Die aktuelle Flüchtlingspolitik ist ein Fass ohne Boden, sie kann nicht so weitergehen. Das steht fest. Wer das sagt, muss dann aber konsequent auch höchste Corporate Social Responsibility einfordern und die liederliche Investitionspolitik des westlichen Kapitals in den armen Ländern und das skrupellose Paktieren mit Potentaten um profitable Geschäftsbedingungen verurteilen. Das ist das Mindeste.
Es geht nicht um Ausgleich, Kompromiss, Versöhnung, sondern im Gegenteil um Meinung gegen Meinung, um Divergenz, um Kritik und Kontroverse. Zulange haben wir um des Friedens willen geschwiegen. Jetzt müssen wir anfangen, offen, klar, unaufgeregt zu reden. Nichts wie los!
26. Dezember 2016
"Voraussetzung für Diktatur und Rebellion"
Die Voraussetzung einer jeden Diktatur ist die Schwächung oder gar Beseitigung der Mittelschicht. Kein Land kann in die Extreme – ob nach links oder rechts – abrutschen, wenn eine stabile, breite Mittelschicht die Gesellschaft verankert. Die berühmte "Schere" bei Einkommen und Vermögen ist die Voraussetzung für Diktatur und Rebellion.
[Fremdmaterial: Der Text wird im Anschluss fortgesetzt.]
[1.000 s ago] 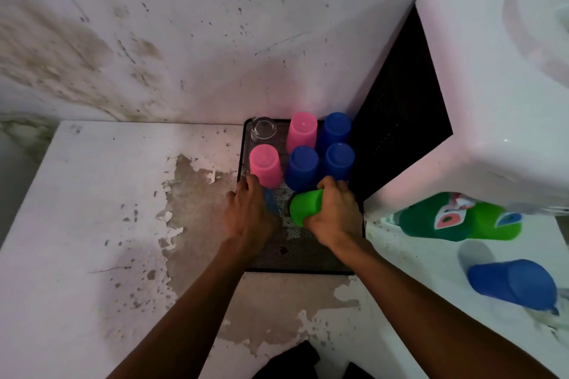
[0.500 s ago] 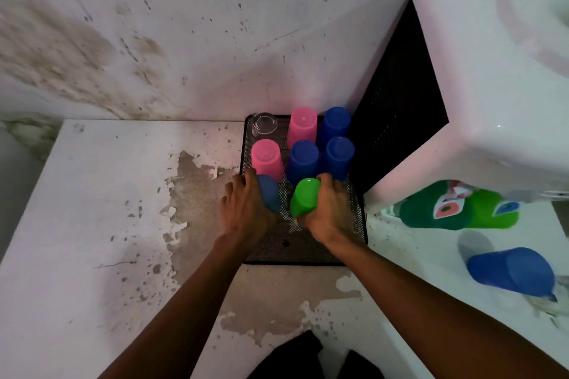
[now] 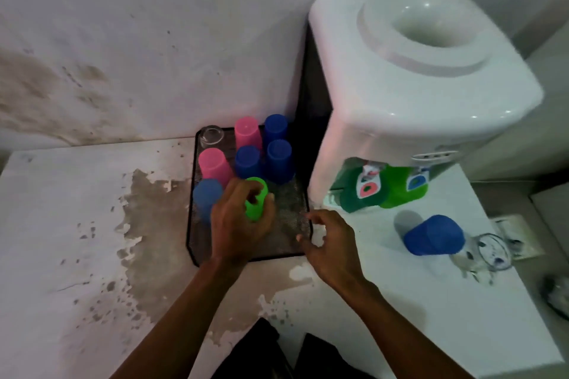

Gemessen am Satz von Siegfried Kracauer stellt sich mir also eher die Frage, warum die Mittelschicht "depossediert". Die erwähnte Globalisierung ist eine der möglichen Antworten, aber kaum die alleinige; genau so wenig wie die übertriebene "political correctness", religiöser Wahn oder irgendwelche anderen einzelnen Gründe.
Die Globalisierung ist zwar sehr wohl mit ein entscheidender Grund, weil Einkommen und Vermögensverteilung zunehmend weltweit – nicht nur im Rahmen einer Nation – eine Rolle spielt. Die von "Links" angestrebte "Verteilungsgerechtigkeit" greift zunehmend in die Leistungsfähigkeit des Mittelstandes ein. Der kann sehr wohl die "Schwachen" einer Nation mittragen, aber nicht die der Welt. Wenn dann der "Schmerzdruck" zu gross wird, kann der Abwehrreflex letztlich nur von "Rechts" über Nationalismus und Abschottung erfolgen. Das erleben wir momentan.
Wir sind in der Schweiz dank vernünftigen Arbeitsgesetzen und einer zurückhaltenden Steuerpolitik den grossen, multinationalen Unternehmen gegenüber einerseits, unserer starken "Dualen Berufsbildung" andererseits wegen noch einigermassen verschont. Nicht nur Arbeitnehmende, sondern auch das Gewerbe ist auf die grossen Unternehmen angewiesen. Nur wenn die Politik es hinkriegt, beides stark zu erhalten, kann der "Sozialstaat" auch erhalten bleiben; trotz der Herausforderung der Überalterung wegen. Wie stark er bleiben kann, hängt aber nicht zuletzt davon ab, wieviel Einwanderung wir in unsere Sozialsysteme zulassen.